In fact, software engineers are required to understand, analyze, and validate the requirements manually to generate the requirement specification document. Requirements engineers need to extract all related software requirements before preparing the final specifications. This also requires the classification of functional and non-functional requirements which is also a tedious job. Several classification algorithms (like [1, 33]) can be used to achieve classification of FRs and NFRs. Some of the researches are based on clustering algorithms to classify FRs and NFRs [12]. On the other hand, Knauss et. al. [25] presents a socio-technical model for requirements classification. All these approaches are mostly dependent on good sentence embedding mechanisms. For example, a domain-specific corpus on computer science articles was used to generate embedding of words and capture the context of a word to improve comprehensibility [24]. NLP can be used in RE for finding relationships among multiple functional and non-functional requirements which are essential to build and analyze design models at different phases [29]. Several works (like [15, 22]) show reusable software engineering can be facilitated by finding the semantic similarity between natural language requirements.

Research Problem

Leveraging the benefits of NLP in requirements engineering requires mechanisms that are purely dependent on rich sentence (or word) embedding models. State-of-the-art pre-trained models represent generic, common sense knowledge and fail to achieve high accuracy in specific domains. In spite of having pre-trained word embedding models on Stack Overflow posts ([4, 11]), there is a significant lack of domain-specific pre-trained models in Requirements Engineering which could enhance the processing of natural language requirements documents. This is the main research problem being addressed in this paper. We intend to develop pre-trained sentence embedding models that are specifically designed for processing natural language requirements with high accuracy.

Contribution

In this paper, we propose two new domain-specific models which are specially designed for analyzing software requirements in natural language.

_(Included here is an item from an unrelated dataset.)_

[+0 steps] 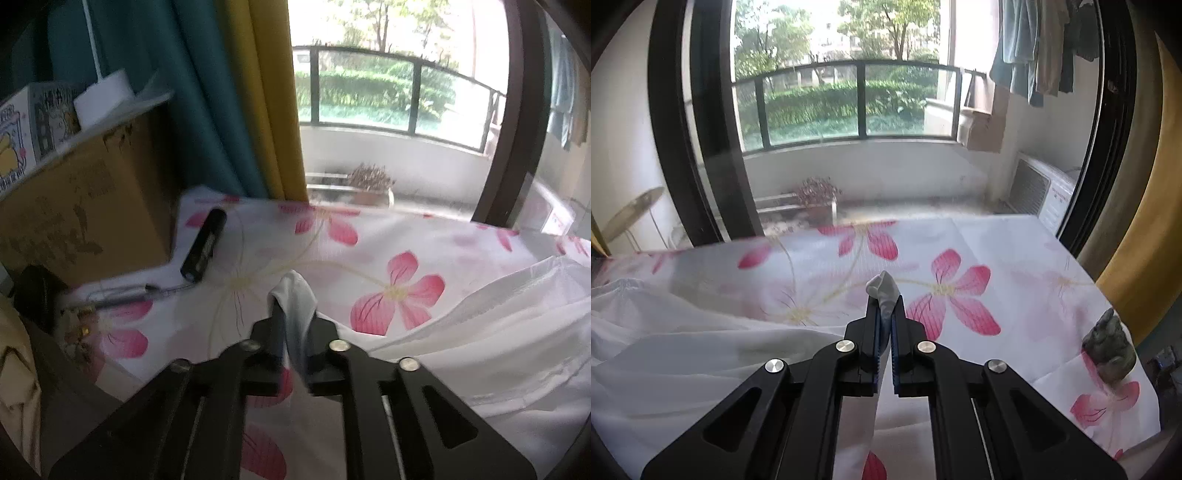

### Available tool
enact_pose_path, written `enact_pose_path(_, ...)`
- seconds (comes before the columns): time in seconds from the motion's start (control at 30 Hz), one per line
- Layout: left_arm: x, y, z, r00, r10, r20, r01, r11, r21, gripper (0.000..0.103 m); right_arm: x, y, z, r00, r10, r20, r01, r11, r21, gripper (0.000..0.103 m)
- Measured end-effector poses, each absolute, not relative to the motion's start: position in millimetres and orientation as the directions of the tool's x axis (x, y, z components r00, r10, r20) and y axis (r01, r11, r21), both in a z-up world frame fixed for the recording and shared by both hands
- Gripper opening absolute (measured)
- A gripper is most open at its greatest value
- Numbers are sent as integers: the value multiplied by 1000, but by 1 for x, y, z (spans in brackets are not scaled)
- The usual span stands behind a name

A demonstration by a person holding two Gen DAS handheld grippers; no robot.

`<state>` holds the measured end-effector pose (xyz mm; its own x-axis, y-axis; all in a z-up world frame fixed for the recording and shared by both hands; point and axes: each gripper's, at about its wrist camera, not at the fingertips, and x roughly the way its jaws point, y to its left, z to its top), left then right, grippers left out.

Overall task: Fold large clothes
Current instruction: 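Lay the held jacket edge over the body and open both grippers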

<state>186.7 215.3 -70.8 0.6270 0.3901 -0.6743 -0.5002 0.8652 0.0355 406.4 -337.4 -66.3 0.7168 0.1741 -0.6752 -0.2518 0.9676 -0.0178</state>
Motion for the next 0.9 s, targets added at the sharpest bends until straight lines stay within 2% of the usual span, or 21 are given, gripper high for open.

The first model, called PUBER, is based on the BERT [10] architecture and trained on the PURE [13] dataset, which contains 79 natural language requirements documents.

The second model, called FiBER, is more powerful than the first one. The original pre-trained BERT model is trained on Wikipedia articles and Book Corpus [36]. The proposed FiBER model utilizes the pre-trained BERT model to find the cosine-similarity between pairs of natural language requirements. This composite architecture is then fine-trained again on the PURE requirements dataset. This allows FiBER to utilize a larger vocabulary to understand natural language appropriately and be able to grasp the semantics of natural language requirements documents simultaneously.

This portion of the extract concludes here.